I am 31 years-old. That's a number that, unfortunately, I can very much understand.

What I struggle to understand is a number like 1.465 trillion. Dollars. 1.465 trillion dollars.

What? Can someone show me a trillion of anything?

That is, according to a recent report from Bloomberg News, the outstanding student loan debt as of last month. In reaching that quantity, the outstanding national student loan debt has officially doubled since the END of the recession in June of 2009.

"Over 90 percent of student loans are guaranteed by the United States Department of Education, meaning that if a recession causes a rise in youth unemployment and triggers mass defaults, this contingent liability could prove burdensome for the U.S. government budget," Paul Della Guardia, an economist at the Institute of International Finance told Bloomberg.

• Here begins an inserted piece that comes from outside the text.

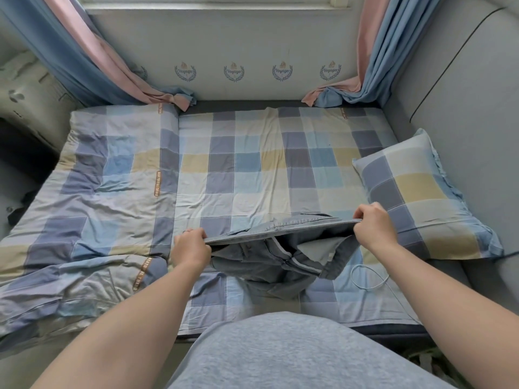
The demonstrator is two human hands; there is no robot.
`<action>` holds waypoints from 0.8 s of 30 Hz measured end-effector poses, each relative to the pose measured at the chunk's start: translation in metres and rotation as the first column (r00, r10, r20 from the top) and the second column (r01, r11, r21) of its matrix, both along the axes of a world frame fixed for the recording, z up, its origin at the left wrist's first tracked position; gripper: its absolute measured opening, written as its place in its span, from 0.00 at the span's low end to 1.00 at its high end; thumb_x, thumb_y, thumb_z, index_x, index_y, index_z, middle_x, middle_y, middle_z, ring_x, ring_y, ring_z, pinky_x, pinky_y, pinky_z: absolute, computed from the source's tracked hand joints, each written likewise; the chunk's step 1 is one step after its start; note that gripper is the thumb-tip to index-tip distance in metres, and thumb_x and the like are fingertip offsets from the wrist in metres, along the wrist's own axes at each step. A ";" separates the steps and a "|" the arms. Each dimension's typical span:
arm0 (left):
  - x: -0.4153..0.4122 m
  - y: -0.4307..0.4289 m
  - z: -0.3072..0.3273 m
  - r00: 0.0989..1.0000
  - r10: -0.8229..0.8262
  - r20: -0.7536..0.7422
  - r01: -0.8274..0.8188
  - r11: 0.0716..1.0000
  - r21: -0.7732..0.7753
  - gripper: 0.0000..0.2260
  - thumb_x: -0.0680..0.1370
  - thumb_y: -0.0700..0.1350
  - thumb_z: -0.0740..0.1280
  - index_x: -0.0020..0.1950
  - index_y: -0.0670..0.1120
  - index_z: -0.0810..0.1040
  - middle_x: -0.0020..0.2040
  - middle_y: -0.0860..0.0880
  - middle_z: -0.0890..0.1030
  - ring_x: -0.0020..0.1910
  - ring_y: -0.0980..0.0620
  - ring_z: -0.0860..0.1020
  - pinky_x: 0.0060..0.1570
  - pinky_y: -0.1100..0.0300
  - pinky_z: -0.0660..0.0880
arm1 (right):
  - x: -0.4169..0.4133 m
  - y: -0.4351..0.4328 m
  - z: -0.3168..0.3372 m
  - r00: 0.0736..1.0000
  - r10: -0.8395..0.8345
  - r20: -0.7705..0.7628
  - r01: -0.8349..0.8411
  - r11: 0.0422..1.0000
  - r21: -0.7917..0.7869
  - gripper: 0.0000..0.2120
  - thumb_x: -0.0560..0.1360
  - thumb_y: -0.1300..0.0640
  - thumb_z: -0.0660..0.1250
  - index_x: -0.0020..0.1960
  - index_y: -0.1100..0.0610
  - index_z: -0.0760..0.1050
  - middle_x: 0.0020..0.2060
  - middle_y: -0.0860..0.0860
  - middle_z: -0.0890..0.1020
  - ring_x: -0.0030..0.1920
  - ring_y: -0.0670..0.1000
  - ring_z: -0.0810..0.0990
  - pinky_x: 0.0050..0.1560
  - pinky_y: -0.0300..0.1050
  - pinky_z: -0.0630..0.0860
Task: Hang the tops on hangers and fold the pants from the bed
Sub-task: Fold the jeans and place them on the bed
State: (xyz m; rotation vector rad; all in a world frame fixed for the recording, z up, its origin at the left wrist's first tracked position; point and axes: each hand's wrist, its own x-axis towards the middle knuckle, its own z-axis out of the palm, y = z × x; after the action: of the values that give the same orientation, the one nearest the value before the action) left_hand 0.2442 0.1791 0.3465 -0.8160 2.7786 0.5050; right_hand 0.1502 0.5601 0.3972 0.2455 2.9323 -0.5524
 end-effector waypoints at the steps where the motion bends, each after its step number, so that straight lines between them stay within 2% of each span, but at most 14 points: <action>1: 0.002 -0.004 -0.003 0.999 0.043 0.002 -0.043 0.999 0.008 0.14 0.75 0.35 0.61 0.54 0.49 0.79 0.59 0.46 0.76 0.60 0.42 0.72 0.57 0.52 0.72 | 0.001 0.003 -0.003 1.000 -0.018 0.008 0.018 1.000 0.001 0.11 0.71 0.70 0.60 0.41 0.55 0.74 0.49 0.55 0.72 0.45 0.58 0.71 0.45 0.49 0.71; 5: 0.010 -0.010 -0.013 0.990 0.143 -0.016 -0.141 0.987 0.081 0.10 0.75 0.35 0.62 0.50 0.49 0.74 0.57 0.44 0.75 0.51 0.45 0.73 0.47 0.54 0.69 | 0.009 0.012 -0.016 0.995 -0.091 0.032 0.091 0.996 -0.003 0.11 0.72 0.70 0.60 0.42 0.56 0.73 0.52 0.58 0.71 0.44 0.60 0.73 0.45 0.50 0.73; 8: 0.015 -0.011 -0.021 0.975 0.220 -0.026 -0.215 0.968 0.127 0.10 0.75 0.35 0.62 0.51 0.49 0.70 0.53 0.46 0.74 0.48 0.44 0.73 0.44 0.54 0.67 | 0.010 0.017 -0.021 0.987 -0.147 0.058 0.148 0.989 -0.018 0.11 0.73 0.70 0.60 0.49 0.55 0.71 0.54 0.56 0.70 0.44 0.60 0.73 0.43 0.50 0.72; 11: 0.016 -0.014 -0.025 0.952 0.305 -0.037 -0.296 0.941 0.163 0.11 0.75 0.36 0.63 0.52 0.48 0.67 0.52 0.47 0.70 0.46 0.44 0.70 0.45 0.52 0.65 | 0.009 0.023 -0.020 0.969 -0.210 0.134 0.212 0.977 -0.002 0.12 0.75 0.68 0.59 0.56 0.57 0.68 0.54 0.57 0.71 0.49 0.62 0.75 0.48 0.58 0.79; 12: 0.016 -0.015 -0.027 0.947 0.322 -0.024 -0.314 0.935 0.165 0.11 0.75 0.36 0.63 0.52 0.48 0.67 0.53 0.47 0.69 0.46 0.45 0.69 0.45 0.52 0.64 | 0.009 0.024 -0.019 0.960 -0.225 0.169 0.227 0.974 0.007 0.12 0.76 0.67 0.59 0.57 0.58 0.67 0.54 0.58 0.72 0.50 0.63 0.76 0.47 0.59 0.81; 15: 0.020 -0.022 -0.029 0.949 0.313 0.042 -0.315 0.935 0.162 0.10 0.76 0.37 0.63 0.54 0.47 0.67 0.51 0.45 0.70 0.47 0.43 0.70 0.46 0.52 0.66 | 0.012 0.026 -0.017 0.918 -0.277 0.284 0.296 0.955 -0.028 0.12 0.77 0.66 0.56 0.59 0.57 0.64 0.52 0.59 0.73 0.45 0.63 0.80 0.29 0.56 0.82; 18: 0.023 -0.028 -0.031 0.938 0.324 0.123 -0.343 0.918 0.200 0.11 0.77 0.38 0.62 0.57 0.47 0.69 0.51 0.44 0.77 0.50 0.40 0.77 0.46 0.52 0.72 | 0.012 0.024 -0.024 0.842 -0.381 0.381 0.482 0.850 -0.214 0.18 0.78 0.66 0.53 0.67 0.54 0.65 0.51 0.61 0.74 0.32 0.57 0.78 0.25 0.49 0.78; 19: 0.023 -0.028 -0.032 0.913 0.382 0.141 -0.407 0.869 0.283 0.11 0.77 0.37 0.60 0.59 0.46 0.70 0.50 0.41 0.80 0.48 0.39 0.80 0.44 0.52 0.75 | 0.013 0.024 -0.027 0.802 -0.409 0.434 0.556 0.777 -0.295 0.21 0.79 0.65 0.52 0.71 0.52 0.65 0.47 0.60 0.75 0.30 0.55 0.75 0.24 0.46 0.77; 20: 0.022 -0.026 -0.032 0.867 0.471 0.163 -0.493 0.765 0.414 0.12 0.79 0.37 0.59 0.60 0.46 0.71 0.50 0.38 0.82 0.43 0.40 0.82 0.40 0.53 0.77 | 0.013 0.023 -0.028 0.759 -0.420 0.497 0.621 0.695 -0.361 0.24 0.80 0.64 0.51 0.74 0.49 0.63 0.41 0.58 0.74 0.28 0.53 0.72 0.23 0.43 0.76; 22: 0.019 -0.022 -0.027 0.742 0.611 0.275 -0.607 0.440 0.662 0.14 0.81 0.37 0.54 0.61 0.49 0.74 0.49 0.38 0.83 0.33 0.45 0.79 0.30 0.59 0.75 | 0.014 0.022 -0.029 0.691 -0.412 0.594 0.705 0.566 -0.427 0.26 0.82 0.63 0.48 0.76 0.44 0.62 0.32 0.55 0.72 0.27 0.49 0.68 0.21 0.37 0.73; 24: 0.016 -0.023 -0.022 0.681 0.623 0.385 -0.615 0.201 0.763 0.17 0.83 0.38 0.52 0.58 0.52 0.78 0.40 0.42 0.82 0.29 0.51 0.76 0.26 0.64 0.74 | 0.012 0.022 -0.027 0.666 -0.393 0.634 0.737 0.476 -0.479 0.27 0.82 0.63 0.47 0.73 0.40 0.65 0.29 0.54 0.73 0.23 0.46 0.66 0.21 0.35 0.72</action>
State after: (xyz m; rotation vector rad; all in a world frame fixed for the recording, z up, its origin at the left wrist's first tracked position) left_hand 0.2604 0.1562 0.3245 -1.5574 1.5446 1.8327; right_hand 0.1626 0.5821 0.3706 1.1278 1.8923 -1.4486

There's a LOT more at risk than my own wallet.

One group of students, just a few years younger than me, have been particularly impacted. Student loans disbursed since 2012 have defaulted at a fast rate than any other loan segment since the financial crisis.

If you do the math, this means that those accepting loans in 2012 were likely entering the workforce when unemployment was twice what is now. This is extenuated by facts found by the Bureau of Labor statistics that say that finding a position in 2012 took almost THREE times longer than today.

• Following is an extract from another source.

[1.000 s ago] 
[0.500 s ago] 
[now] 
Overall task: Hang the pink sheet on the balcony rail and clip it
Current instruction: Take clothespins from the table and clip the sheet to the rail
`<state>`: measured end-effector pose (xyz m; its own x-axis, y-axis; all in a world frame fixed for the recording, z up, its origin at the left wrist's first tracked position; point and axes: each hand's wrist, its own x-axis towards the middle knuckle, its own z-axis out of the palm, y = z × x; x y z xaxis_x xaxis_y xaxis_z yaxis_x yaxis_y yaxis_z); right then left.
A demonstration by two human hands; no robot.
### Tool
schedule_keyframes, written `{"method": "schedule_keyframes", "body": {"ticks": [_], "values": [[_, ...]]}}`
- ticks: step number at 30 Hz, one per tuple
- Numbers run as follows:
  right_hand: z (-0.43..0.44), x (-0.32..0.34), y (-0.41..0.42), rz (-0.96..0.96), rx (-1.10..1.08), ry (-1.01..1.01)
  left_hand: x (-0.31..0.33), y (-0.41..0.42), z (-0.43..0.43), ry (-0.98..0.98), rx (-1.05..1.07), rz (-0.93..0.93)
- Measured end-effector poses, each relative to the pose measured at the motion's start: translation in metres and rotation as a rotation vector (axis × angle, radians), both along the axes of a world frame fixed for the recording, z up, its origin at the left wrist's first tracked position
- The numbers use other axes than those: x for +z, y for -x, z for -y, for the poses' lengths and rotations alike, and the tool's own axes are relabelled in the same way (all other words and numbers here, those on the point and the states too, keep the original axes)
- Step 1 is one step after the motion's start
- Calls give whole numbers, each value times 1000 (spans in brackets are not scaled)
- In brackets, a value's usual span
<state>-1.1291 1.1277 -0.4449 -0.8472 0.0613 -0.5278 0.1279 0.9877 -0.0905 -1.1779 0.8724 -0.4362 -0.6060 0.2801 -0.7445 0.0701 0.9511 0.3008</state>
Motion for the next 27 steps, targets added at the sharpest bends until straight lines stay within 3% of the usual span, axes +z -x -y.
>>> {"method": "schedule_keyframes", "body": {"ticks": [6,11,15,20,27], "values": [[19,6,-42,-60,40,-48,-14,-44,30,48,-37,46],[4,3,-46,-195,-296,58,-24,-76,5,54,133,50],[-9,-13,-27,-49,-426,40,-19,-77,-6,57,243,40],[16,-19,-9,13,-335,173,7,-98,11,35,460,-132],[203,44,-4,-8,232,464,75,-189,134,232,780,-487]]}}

The comprehensive report continues, breaking the overwhelming quantity owed into age-segments. More Americans are taking student debt with them into old age, with as of Sept. 2018 1.8 millions borrowers age 62 and older owed $62.5 billion in federal student loan debt.

Where does it stop? Who saw this coming? It's an interesting conundrum, as students that pushed to excel academically, possibly overextending their financial means in order to achieve in challenging labor atmosphere, are suffering the consequences, possibly for a lifetime to come.